(WORK REQUEST): Where the data below has the string "camera", return the whole line.

(RECORDS FOR PROCESSING):
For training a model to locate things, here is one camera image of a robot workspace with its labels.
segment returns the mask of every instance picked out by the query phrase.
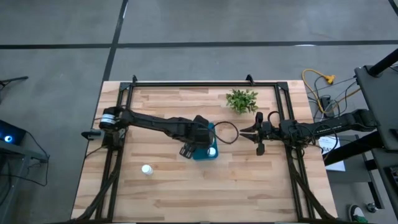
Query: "potted plant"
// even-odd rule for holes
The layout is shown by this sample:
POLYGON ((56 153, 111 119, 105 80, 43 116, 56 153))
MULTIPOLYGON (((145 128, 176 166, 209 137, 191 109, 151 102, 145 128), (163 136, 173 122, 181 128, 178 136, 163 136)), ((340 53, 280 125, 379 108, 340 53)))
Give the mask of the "potted plant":
POLYGON ((238 114, 255 112, 259 107, 256 106, 256 96, 258 93, 250 90, 232 90, 232 94, 226 95, 227 106, 231 107, 238 114))

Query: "yellow cable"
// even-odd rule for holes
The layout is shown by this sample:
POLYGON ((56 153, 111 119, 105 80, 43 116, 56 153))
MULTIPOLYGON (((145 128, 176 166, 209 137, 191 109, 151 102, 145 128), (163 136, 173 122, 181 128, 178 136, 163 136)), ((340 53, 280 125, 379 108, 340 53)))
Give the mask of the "yellow cable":
POLYGON ((329 110, 329 111, 324 111, 323 108, 322 108, 322 105, 321 105, 321 102, 320 102, 318 96, 315 94, 314 90, 311 88, 311 86, 310 86, 310 85, 307 83, 307 81, 305 80, 305 72, 313 72, 313 73, 316 73, 316 74, 322 76, 323 78, 325 78, 325 80, 328 82, 329 85, 333 84, 333 80, 335 79, 335 76, 334 76, 334 75, 324 75, 324 74, 322 74, 322 73, 320 73, 320 72, 318 72, 318 71, 316 71, 316 70, 314 70, 314 69, 310 69, 310 68, 305 69, 305 70, 301 73, 301 76, 302 76, 302 79, 303 79, 303 81, 304 81, 304 84, 305 84, 305 86, 307 86, 307 87, 311 90, 313 96, 315 97, 315 99, 316 99, 316 101, 317 101, 317 103, 318 103, 318 107, 319 107, 319 110, 321 111, 321 113, 329 113, 329 112, 333 111, 333 110, 340 104, 340 102, 342 102, 344 99, 346 99, 346 98, 348 98, 348 97, 354 95, 354 94, 357 93, 359 90, 361 90, 360 88, 358 88, 357 90, 351 92, 350 94, 346 95, 346 96, 343 97, 342 99, 338 100, 338 101, 336 102, 336 105, 335 105, 334 107, 332 107, 331 110, 329 110))

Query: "white paper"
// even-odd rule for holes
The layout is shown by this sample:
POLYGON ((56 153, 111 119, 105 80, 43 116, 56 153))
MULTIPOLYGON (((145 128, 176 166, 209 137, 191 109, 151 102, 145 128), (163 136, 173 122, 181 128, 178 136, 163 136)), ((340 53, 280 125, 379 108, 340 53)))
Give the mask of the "white paper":
MULTIPOLYGON (((337 139, 337 146, 336 149, 338 147, 340 147, 340 141, 337 139)), ((323 149, 323 154, 329 152, 330 150, 333 149, 333 146, 335 146, 336 144, 336 139, 335 137, 321 137, 319 139, 319 146, 323 149)), ((346 167, 344 166, 344 162, 340 161, 340 162, 336 162, 334 164, 328 165, 326 166, 326 170, 333 170, 333 171, 345 171, 346 167)))

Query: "concrete floor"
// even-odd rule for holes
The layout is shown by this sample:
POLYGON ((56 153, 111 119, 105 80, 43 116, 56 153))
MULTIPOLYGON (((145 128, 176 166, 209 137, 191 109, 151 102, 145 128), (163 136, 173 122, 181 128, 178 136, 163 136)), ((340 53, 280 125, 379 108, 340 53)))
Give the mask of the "concrete floor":
MULTIPOLYGON (((111 43, 122 0, 0 0, 0 45, 111 43)), ((130 0, 120 43, 206 41, 397 40, 388 0, 130 0)), ((314 68, 351 78, 398 45, 118 49, 110 80, 299 80, 314 68)), ((27 129, 51 155, 49 184, 24 182, 15 223, 69 219, 109 49, 0 50, 0 79, 28 75, 2 92, 0 118, 27 129)), ((317 76, 308 74, 309 83, 317 76)), ((337 96, 350 82, 322 91, 337 96)), ((366 108, 362 94, 347 111, 366 108)), ((43 180, 45 169, 30 178, 43 180)), ((367 184, 331 183, 339 217, 371 201, 367 184)), ((397 223, 385 210, 369 221, 397 223)))

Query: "wooden table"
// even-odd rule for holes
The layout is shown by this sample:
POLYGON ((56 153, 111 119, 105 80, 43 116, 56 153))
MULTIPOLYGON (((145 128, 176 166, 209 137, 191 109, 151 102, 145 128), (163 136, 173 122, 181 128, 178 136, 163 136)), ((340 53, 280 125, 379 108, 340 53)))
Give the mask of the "wooden table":
MULTIPOLYGON (((101 117, 104 108, 116 105, 119 84, 104 82, 96 118, 101 117)), ((296 120, 311 123, 303 82, 295 80, 288 84, 296 120)), ((259 93, 258 111, 266 116, 277 110, 273 88, 248 89, 259 93)), ((200 114, 211 122, 231 121, 238 129, 253 125, 254 114, 237 115, 226 106, 225 94, 230 90, 231 87, 135 88, 132 109, 161 118, 193 119, 200 114)), ((271 121, 277 126, 279 117, 272 116, 271 121)), ((98 123, 96 121, 94 128, 98 128, 98 123)), ((228 125, 217 126, 216 132, 226 140, 235 136, 228 125)), ((245 138, 240 137, 232 145, 218 141, 219 157, 197 162, 180 156, 178 152, 183 143, 164 133, 130 127, 126 136, 114 222, 297 220, 285 149, 279 141, 264 141, 266 153, 263 156, 256 156, 256 145, 245 138), (152 176, 141 172, 144 164, 154 168, 152 176)), ((87 153, 100 145, 101 140, 90 142, 87 153)), ((102 149, 86 159, 72 218, 78 217, 98 193, 105 155, 106 150, 102 149)), ((328 212, 336 216, 321 152, 316 147, 306 148, 304 161, 311 190, 328 212)), ((300 198, 307 213, 302 193, 300 198)), ((107 211, 105 203, 103 214, 107 211)))

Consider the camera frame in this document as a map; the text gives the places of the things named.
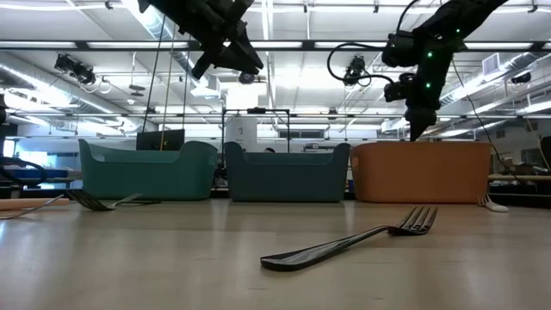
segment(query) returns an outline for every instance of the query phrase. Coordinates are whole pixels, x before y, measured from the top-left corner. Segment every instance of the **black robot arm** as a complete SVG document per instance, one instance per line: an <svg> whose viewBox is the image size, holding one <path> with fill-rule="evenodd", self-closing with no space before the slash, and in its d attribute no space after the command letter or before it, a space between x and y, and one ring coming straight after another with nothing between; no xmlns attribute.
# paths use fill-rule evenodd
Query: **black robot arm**
<svg viewBox="0 0 551 310"><path fill-rule="evenodd" d="M138 0L143 13L149 5L169 17L201 43L205 52L192 70L199 79L210 65L258 74L263 63L247 36L247 23L241 21L254 0Z"/></svg>
<svg viewBox="0 0 551 310"><path fill-rule="evenodd" d="M476 30L506 0L451 0L411 32L398 30L388 36L382 61L389 66L414 66L397 83L385 87L387 102L406 100L411 141L436 123L440 94L455 52L465 48L463 39Z"/></svg>

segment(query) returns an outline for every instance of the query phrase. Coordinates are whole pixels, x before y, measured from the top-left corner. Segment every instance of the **fork tines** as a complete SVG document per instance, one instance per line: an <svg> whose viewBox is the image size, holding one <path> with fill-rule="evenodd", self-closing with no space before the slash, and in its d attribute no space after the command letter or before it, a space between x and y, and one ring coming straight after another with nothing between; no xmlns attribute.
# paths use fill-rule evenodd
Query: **fork tines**
<svg viewBox="0 0 551 310"><path fill-rule="evenodd" d="M415 207L398 225L391 227L388 231L393 235L426 234L434 224L437 212L438 208L436 207Z"/></svg>
<svg viewBox="0 0 551 310"><path fill-rule="evenodd" d="M115 208L110 208L102 204L94 196L86 193L83 190L67 190L67 195L69 195L74 201L80 203L85 208L88 208L93 211L113 211Z"/></svg>

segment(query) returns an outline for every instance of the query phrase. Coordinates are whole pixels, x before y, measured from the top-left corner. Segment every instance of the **cable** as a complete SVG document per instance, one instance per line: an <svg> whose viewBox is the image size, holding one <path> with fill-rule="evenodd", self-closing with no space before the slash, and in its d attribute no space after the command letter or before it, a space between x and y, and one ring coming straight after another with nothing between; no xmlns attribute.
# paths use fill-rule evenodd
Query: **cable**
<svg viewBox="0 0 551 310"><path fill-rule="evenodd" d="M465 85L463 84L463 81L461 80L461 75L459 74L459 72L457 71L457 67L455 66L454 59L451 59L451 63L454 67L455 75L457 75L457 79L459 79L459 83L461 84L461 87L463 89L465 89ZM517 182L520 183L520 180L518 179L517 175L512 172L512 170L503 162L503 160L499 156L498 148L493 144L492 138L490 137L490 134L488 133L488 130L486 129L486 126L484 126L484 122L481 120L481 118L479 117L479 114L476 112L476 107L474 106L474 102L471 99L471 96L467 92L465 92L465 95L467 95L467 99L471 102L471 106L473 107L474 115L476 116L476 119L479 120L479 123L482 126L482 129L484 129L484 132L486 133L486 137L488 138L488 142L490 142L490 144L492 145L493 151L496 152L496 156L498 158L498 161L505 167L507 172L509 172L509 174L511 174L513 177L515 177L515 180L517 180Z"/></svg>
<svg viewBox="0 0 551 310"><path fill-rule="evenodd" d="M402 26L402 22L404 21L404 17L406 17L407 10L409 10L413 4L417 3L419 0L413 0L409 4L407 4L406 8L402 12L402 15L399 16L398 20L398 26L396 26L396 34L399 32L400 26Z"/></svg>
<svg viewBox="0 0 551 310"><path fill-rule="evenodd" d="M384 78L386 79L389 83L391 84L394 84L394 81L390 78L390 77L387 77L386 75L382 75L382 74L369 74L368 72L366 72L367 74L366 75L362 75L360 77L339 77L337 76L333 70L331 69L331 58L333 57L333 54L341 49L343 49L343 47L362 47L362 48L366 48L366 49L373 49L375 48L374 46L369 46L369 45L365 45L365 44L360 44L360 43L354 43L354 42L350 42L350 43L343 43L343 44L339 44L337 46L335 46L335 48L333 48L333 50L329 53L329 57L327 57L327 71L329 72L329 74L331 74L332 77L334 77L335 79L339 80L339 81L343 81L343 82L348 82L348 83L357 83L359 80L361 79L364 79L364 78Z"/></svg>
<svg viewBox="0 0 551 310"><path fill-rule="evenodd" d="M172 29L172 33L176 33L176 23L174 23L174 28ZM172 54L172 51L174 51L174 40L176 39L175 35L172 35L172 45L170 46L170 55ZM170 63L169 63L169 82L166 84L166 98L164 99L164 115L163 115L163 122L161 123L161 147L159 151L163 150L163 144L164 144L164 123L166 122L166 113L169 109L169 92L170 92L170 78L172 78L172 60L173 58L170 57Z"/></svg>
<svg viewBox="0 0 551 310"><path fill-rule="evenodd" d="M152 85L149 88L149 96L147 97L147 105L145 106L144 126L141 128L141 132L145 132L145 125L147 124L147 115L149 114L149 105L152 102L153 83L155 83L155 72L157 71L158 55L161 52L161 43L163 43L163 31L164 23L166 22L166 15L163 15L163 23L161 24L161 35L158 37L157 55L155 56L155 65L153 65L152 73Z"/></svg>

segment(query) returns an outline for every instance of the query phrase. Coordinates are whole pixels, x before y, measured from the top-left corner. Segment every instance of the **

(RESPONSE):
For training a model to locate things, here is one camera image of a robot workspace with its labels.
Consider the camera frame in this document as a map; the text gives the places of the things named.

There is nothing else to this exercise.